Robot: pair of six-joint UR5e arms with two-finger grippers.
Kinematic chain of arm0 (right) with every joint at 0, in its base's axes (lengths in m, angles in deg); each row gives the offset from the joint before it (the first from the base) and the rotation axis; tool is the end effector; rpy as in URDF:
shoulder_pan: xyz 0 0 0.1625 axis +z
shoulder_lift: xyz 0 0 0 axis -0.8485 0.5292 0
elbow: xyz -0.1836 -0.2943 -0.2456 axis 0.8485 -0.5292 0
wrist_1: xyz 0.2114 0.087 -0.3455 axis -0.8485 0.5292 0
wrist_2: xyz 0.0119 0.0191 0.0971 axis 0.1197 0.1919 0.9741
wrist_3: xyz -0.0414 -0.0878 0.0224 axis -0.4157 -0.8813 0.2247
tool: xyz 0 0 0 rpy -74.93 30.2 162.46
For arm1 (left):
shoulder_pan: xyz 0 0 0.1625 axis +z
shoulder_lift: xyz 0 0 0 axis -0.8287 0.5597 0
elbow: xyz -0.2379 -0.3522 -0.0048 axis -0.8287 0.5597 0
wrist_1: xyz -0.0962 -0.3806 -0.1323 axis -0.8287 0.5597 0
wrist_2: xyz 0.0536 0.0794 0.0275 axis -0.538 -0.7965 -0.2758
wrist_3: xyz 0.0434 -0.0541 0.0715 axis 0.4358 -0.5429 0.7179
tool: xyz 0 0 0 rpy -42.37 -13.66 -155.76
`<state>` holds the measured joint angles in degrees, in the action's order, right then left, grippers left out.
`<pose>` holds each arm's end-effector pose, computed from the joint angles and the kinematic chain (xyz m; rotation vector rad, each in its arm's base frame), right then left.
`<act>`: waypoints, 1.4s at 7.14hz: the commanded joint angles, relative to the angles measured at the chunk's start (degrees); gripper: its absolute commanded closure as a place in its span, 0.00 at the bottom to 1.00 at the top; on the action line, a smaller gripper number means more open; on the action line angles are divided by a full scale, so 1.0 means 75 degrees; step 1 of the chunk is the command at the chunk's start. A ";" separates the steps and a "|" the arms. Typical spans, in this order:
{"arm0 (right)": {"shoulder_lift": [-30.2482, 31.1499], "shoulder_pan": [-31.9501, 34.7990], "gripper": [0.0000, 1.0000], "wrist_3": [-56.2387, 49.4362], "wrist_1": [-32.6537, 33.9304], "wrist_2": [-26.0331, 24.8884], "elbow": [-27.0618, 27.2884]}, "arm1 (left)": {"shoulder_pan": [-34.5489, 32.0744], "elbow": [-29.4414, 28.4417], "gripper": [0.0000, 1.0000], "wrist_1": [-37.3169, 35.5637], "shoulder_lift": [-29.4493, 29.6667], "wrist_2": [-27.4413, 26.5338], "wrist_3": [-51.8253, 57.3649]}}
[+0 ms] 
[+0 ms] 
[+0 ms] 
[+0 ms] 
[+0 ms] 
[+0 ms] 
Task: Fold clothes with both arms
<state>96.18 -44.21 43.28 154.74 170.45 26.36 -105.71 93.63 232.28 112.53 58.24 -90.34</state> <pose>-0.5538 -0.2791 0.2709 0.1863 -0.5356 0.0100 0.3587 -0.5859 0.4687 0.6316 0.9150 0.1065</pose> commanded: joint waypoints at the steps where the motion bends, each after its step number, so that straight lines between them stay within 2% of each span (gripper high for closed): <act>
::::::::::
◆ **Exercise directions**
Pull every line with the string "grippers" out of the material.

◆ **Reply to the exercise**
Robot: pair of six-joint UR5e arms with two-finger grippers.
`<state>` holds the measured joint angles in degrees, in the action's order, right then left, grippers left out.

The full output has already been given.